9. Disela sela penyelesaian kasus Asabri,  terbit PP 54 tahun 2020 tentang Revisi PP 102 tahun 2015, dimana nilai santunan untuk peserta yang masih aktif ada kenaikan yang signifikan.   Sayangnya untuk nilai santunan bagi Purnawirawan tidak ada perubahan atau tidak ada kenaikan. Padahal sebetulnya para Purnawirawan masih mempunyai hak di Asabri terutama untuk BPPP (Biaya Pemakaman Peserta Pensiun).

KESIMPULAN 

1. Pengelolaan Dana Pensiun yang merupakan Akumulasi Pemotongan Gaji 4,75 %, tidak semua Prajurit maupun Purnawirawan mengetahui.

2. Dana Pensiun tidak dikelola secara transparan terbukti Annual Report Asabri sampai dengan tahun 2014 hanya melaporkan Pengelolaan Dana Santunan (potongan 3,25%).

3. Annual Report tentang Dana Pensiun dan Dana Santunan baru mulai tahun 2015

4. Di Asabri terjadi kembali Kasus Korupsi yang kedua kali dan merugikan Negara sampai dengan 23 T.

5. Investasi Dana Asabri sangat mengandung resiko tinggi, terbukti Dana yang tersimpan dalam Deposito hanya sekitar 10%.

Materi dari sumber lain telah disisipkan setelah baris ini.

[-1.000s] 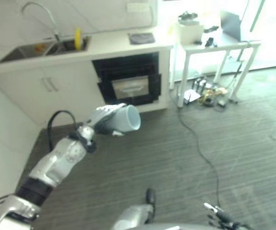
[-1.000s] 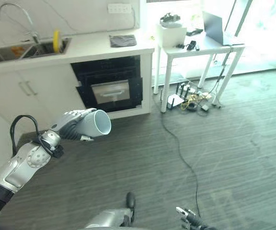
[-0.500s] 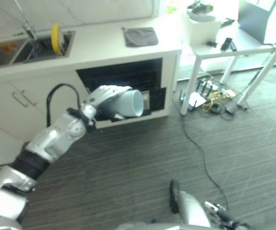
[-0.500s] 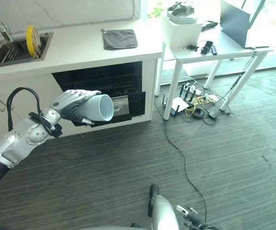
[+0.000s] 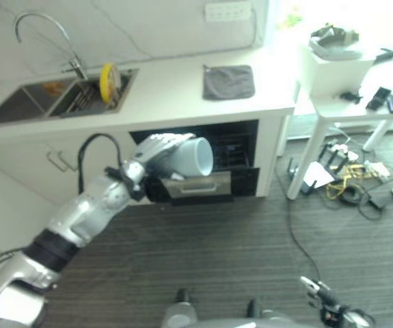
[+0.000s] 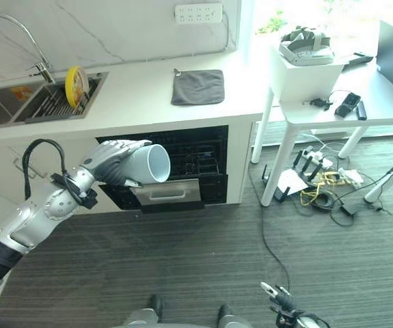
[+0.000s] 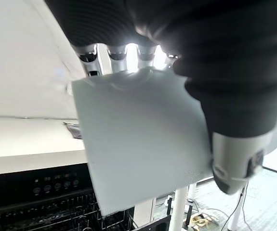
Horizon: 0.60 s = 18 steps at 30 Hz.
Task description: Place the dishes in the dishwasher.
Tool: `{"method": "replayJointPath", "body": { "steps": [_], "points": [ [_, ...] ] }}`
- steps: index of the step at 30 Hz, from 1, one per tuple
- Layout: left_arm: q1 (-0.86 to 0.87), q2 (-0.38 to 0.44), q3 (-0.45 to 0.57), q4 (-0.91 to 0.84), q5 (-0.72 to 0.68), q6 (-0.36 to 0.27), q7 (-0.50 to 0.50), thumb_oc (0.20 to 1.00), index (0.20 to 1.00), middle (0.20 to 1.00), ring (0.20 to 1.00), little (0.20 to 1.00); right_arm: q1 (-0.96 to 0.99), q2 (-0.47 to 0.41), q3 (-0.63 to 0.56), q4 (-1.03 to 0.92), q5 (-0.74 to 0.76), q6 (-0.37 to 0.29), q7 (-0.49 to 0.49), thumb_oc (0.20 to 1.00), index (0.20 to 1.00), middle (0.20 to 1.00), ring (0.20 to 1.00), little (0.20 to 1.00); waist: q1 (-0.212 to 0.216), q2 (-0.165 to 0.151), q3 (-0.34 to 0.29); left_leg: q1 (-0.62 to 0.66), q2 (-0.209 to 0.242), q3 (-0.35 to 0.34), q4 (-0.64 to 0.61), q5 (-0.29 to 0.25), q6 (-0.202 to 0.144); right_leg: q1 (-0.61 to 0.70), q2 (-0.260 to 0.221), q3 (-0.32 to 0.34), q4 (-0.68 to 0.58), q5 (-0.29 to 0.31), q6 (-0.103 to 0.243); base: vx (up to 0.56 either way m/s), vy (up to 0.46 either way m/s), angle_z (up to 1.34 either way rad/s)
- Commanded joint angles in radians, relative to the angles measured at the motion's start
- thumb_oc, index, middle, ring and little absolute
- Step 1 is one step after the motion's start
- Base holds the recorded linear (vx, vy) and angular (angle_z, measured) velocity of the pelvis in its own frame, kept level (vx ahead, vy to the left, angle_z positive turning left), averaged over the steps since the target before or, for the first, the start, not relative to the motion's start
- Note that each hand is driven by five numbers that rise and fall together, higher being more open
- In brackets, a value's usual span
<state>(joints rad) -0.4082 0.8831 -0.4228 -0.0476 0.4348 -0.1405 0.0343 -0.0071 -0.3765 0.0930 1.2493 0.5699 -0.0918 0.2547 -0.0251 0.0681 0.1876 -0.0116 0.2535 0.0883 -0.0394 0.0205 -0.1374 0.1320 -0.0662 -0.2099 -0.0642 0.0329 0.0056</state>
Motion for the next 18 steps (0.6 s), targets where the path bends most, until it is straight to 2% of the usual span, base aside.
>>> {"method": "replayJointPath", "body": {
  "steps": [1,2,3,6,10,11,13,14,16,18],
  "points": [
    [-0.075,0.023,0.072,-0.045,-0.009,-0.023,0.003,0.200,0.200,0.200,0.200,0.200,-0.007,-0.002,-0.010,0.031,0.025,-0.016,-0.011,1.000,1.000,1.000,1.000,1.000,0.007,-0.008,-0.025,0.051,-0.083,-0.008,-0.021,0.087,0.037,-0.054,-0.079,0.042,0.162,-0.086,0.094,0.19,0.512,0.15],
    [-0.076,0.019,0.069,-0.052,-0.007,-0.031,-0.005,0.200,0.200,0.200,0.200,0.200,-0.004,0.003,-0.012,0.032,0.042,-0.015,-0.023,1.000,1.000,1.000,1.000,1.000,0.010,-0.006,-0.025,0.053,-0.097,-0.020,-0.012,0.078,0.044,-0.054,-0.091,0.048,0.173,-0.086,0.100,0.23,0.537,0.17],
    [-0.085,0.017,0.062,-0.063,-0.003,-0.033,-0.020,0.200,0.200,0.200,0.200,0.200,-0.001,0.013,-0.017,0.031,0.082,-0.018,-0.030,1.000,1.000,1.000,1.000,1.000,0.015,-0.010,-0.026,0.050,-0.129,-0.043,0.006,0.053,0.062,-0.054,-0.109,0.062,0.186,-0.082,0.113,0.18,0.402,0.21],
    [-0.104,0.015,0.054,-0.058,-0.005,-0.038,-0.039,0.200,0.200,0.200,0.200,0.200,0.003,0.029,-0.016,0.018,0.084,-0.015,-0.042,1.000,1.000,1.000,1.000,1.000,0.017,-0.016,-0.025,0.057,-0.172,-0.040,0.025,0.021,0.100,-0.068,-0.146,0.070,0.220,-0.068,0.132,0.16,0.363,0.15],
    [-0.142,0.032,0.027,-0.013,-0.023,-0.046,-0.037,0.200,0.200,0.200,0.200,0.200,0.005,0.056,-0.001,-0.005,0.078,-0.006,-0.060,1.000,1.000,1.000,1.000,1.000,0.024,-0.031,-0.036,0.074,-0.226,0.010,0.032,-0.030,0.163,-0.107,-0.210,0.060,0.304,0.030,0.152,0.13,0.319,0.08],
    [-0.142,0.032,0.027,-0.013,-0.023,-0.046,-0.037,0.200,0.200,0.200,0.200,0.200,0.005,0.056,-0.001,-0.005,0.078,-0.006,-0.060,1.000,1.000,1.000,1.000,1.000,0.024,-0.031,-0.036,0.074,-0.226,0.010,0.032,-0.030,0.163,-0.107,-0.210,0.060,0.304,0.030,0.152,0.09,0.252,-0.27],
    [-0.150,0.052,0.030,0.002,-0.038,-0.041,-0.032,0.200,0.200,0.200,0.200,0.200,0.002,0.063,0.010,-0.011,0.054,0.012,-0.054,1.000,1.000,1.000,1.000,1.000,0.040,-0.036,-0.030,0.086,-0.237,0.060,0.036,-0.051,0.186,-0.134,-0.217,0.009,0.385,0.046,0.155,0.09,0.175,-0.40],
    [-0.146,0.065,0.038,-0.005,-0.048,-0.036,-0.023,0.200,0.200,0.200,0.200,0.200,-0.002,0.066,0.017,-0.009,0.039,0.020,-0.046,1.000,1.000,1.000,1.000,1.000,0.043,-0.040,-0.026,0.092,-0.240,0.075,0.038,-0.061,0.191,-0.147,-0.199,0.005,0.386,0.044,0.158,0.09,0.036,-0.52],
    [-0.143,0.073,0.044,-0.018,-0.054,-0.027,-0.019,0.200,0.200,0.200,0.200,0.200,-0.004,0.070,0.024,-0.004,0.012,0.016,-0.036,1.000,1.000,1.000,1.000,1.000,0.039,-0.048,-0.022,0.096,-0.246,0.073,0.042,-0.070,0.189,-0.146,-0.173,0.017,0.325,0.028,0.158,0.13,-0.096,-0.39],
    [-0.141,0.094,0.042,-0.036,-0.061,0.000,-0.009,0.200,0.200,0.200,0.200,0.200,-0.013,0.076,0.035,0.005,0.008,0.009,-0.023,1.000,1.000,1.000,1.000,1.000,0.034,-0.065,-0.016,0.112,-0.248,0.072,0.053,-0.097,0.182,-0.147,-0.174,0.040,0.193,0.080,0.179,0.19,-0.291,-0.01]
  ]
}}
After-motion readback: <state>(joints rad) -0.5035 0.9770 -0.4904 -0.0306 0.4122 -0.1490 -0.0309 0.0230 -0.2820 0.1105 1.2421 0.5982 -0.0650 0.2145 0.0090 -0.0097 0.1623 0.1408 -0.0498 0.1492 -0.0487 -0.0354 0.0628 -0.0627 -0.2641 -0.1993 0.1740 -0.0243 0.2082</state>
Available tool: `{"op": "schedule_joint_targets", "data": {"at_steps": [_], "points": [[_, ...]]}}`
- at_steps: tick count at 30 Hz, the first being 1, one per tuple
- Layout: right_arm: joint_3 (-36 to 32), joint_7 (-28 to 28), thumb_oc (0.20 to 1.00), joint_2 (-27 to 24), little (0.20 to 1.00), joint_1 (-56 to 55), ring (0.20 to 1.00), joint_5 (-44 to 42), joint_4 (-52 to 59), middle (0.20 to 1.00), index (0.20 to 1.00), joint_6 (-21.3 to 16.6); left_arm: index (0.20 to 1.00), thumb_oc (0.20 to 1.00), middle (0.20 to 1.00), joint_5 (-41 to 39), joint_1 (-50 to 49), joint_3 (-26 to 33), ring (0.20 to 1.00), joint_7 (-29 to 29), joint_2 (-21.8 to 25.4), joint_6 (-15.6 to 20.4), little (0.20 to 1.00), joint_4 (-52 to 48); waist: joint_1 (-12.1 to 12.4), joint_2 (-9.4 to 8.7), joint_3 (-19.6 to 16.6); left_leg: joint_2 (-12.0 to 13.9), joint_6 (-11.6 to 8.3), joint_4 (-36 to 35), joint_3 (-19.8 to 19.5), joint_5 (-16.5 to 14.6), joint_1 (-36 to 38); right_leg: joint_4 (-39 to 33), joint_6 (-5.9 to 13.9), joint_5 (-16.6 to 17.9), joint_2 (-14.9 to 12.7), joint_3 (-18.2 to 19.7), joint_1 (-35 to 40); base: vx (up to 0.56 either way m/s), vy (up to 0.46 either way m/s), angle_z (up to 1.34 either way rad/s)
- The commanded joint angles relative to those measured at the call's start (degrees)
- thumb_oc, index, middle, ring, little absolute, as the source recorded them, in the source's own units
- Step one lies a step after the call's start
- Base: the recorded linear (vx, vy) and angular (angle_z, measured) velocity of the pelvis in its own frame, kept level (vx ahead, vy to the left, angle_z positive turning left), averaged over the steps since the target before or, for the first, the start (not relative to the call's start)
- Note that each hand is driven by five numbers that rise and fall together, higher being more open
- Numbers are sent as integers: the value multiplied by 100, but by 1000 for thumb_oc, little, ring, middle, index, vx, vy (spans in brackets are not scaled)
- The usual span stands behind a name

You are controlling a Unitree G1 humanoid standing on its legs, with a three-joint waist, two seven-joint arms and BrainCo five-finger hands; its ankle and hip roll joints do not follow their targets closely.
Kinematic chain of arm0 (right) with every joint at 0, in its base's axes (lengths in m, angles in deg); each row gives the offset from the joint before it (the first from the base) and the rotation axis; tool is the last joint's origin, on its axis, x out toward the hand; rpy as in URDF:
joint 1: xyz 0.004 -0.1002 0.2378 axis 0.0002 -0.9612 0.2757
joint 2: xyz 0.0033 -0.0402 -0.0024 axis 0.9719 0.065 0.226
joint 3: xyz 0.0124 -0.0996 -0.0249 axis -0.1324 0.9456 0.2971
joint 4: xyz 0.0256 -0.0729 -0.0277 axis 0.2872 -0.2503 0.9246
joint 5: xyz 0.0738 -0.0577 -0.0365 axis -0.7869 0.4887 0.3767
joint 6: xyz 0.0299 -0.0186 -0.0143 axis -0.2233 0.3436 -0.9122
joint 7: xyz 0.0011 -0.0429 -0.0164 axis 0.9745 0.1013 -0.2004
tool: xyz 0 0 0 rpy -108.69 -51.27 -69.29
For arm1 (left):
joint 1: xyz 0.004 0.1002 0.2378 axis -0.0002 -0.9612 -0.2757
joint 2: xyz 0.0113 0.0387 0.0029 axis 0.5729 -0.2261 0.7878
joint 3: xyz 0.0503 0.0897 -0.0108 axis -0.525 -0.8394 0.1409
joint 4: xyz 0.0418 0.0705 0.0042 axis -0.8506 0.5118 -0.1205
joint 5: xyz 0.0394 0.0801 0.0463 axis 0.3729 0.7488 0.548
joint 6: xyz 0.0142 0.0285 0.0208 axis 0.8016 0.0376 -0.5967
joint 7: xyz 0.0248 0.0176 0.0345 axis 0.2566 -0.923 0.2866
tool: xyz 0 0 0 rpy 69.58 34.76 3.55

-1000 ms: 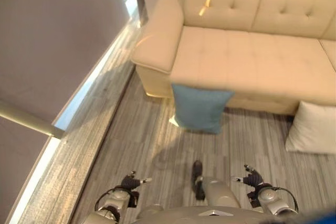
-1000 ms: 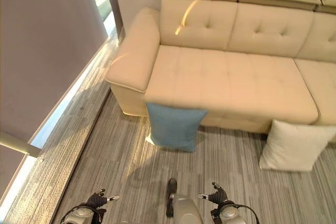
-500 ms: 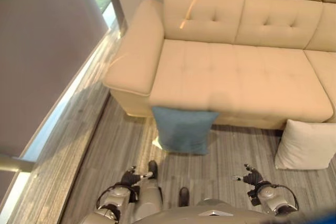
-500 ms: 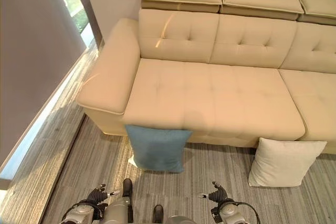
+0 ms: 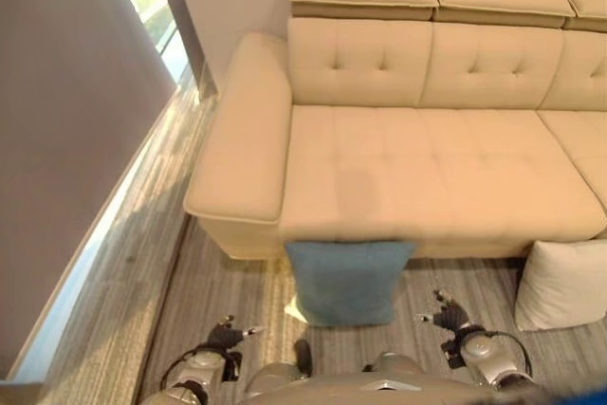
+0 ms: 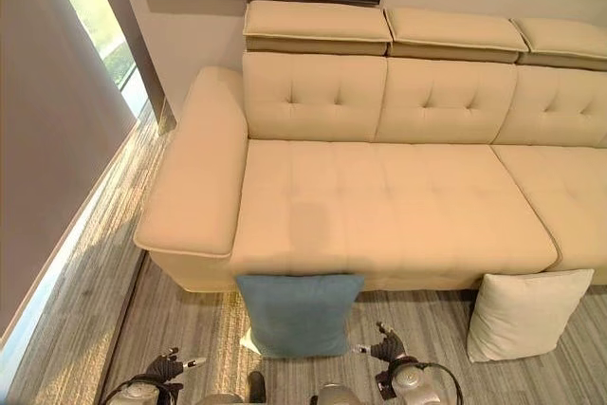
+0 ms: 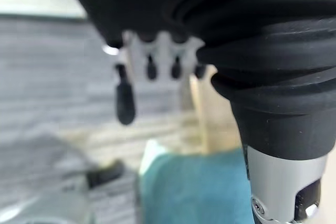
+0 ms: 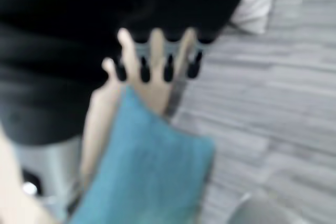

6.  Purnawirawan belum menjadi perhatian dari pihak Asabri, padahal salah satu tupoksi Asabri menangani Pensiun.

SARAN

1. Sambil menunggu Keputusan Pengadilan untuk para terdakwa, Asabri perlu ambil langkah menyelamatkan Dana yang dikelola untuk dipindahkan investasi yang aman atau lebih aman didepositokan.

2. Mengingat Asabri itu mengelola Dana Prajurit dan Dana Purnawirawan, disarankan tidak semua Pejabat baik Komisaris dan Direksi dipegang sipil, namun  ada Purnawirawan menjabat di Asabri terutama untuk Komisaris.

3. Salah satu Tupoksi Asabri adalah kelola Pensiun, dan mengingat 7 tahun terakhir Penghasilan  Purnawirawan hanya naik sekali (5%), disarankan Penghasilan  Purnawirawan  ditinjau kembali.

4. Asabri perlu mensosialisasikan kegiatannya kepada Prajurit Aktif maupun Purnawirawan melalui instansi terkait.   Untuk Purnawirawan melalui LVRI, PEPABRI, PPAD, PPAL, PPAU maupun PPPOLRI.

5. Organisasi Purnawirawan baik yang di LVRI, PEPABRI, PPAD, PPAL, PPAU maupun PPPOLRI perlu adanya kesamaan sikap terhadap Asabri.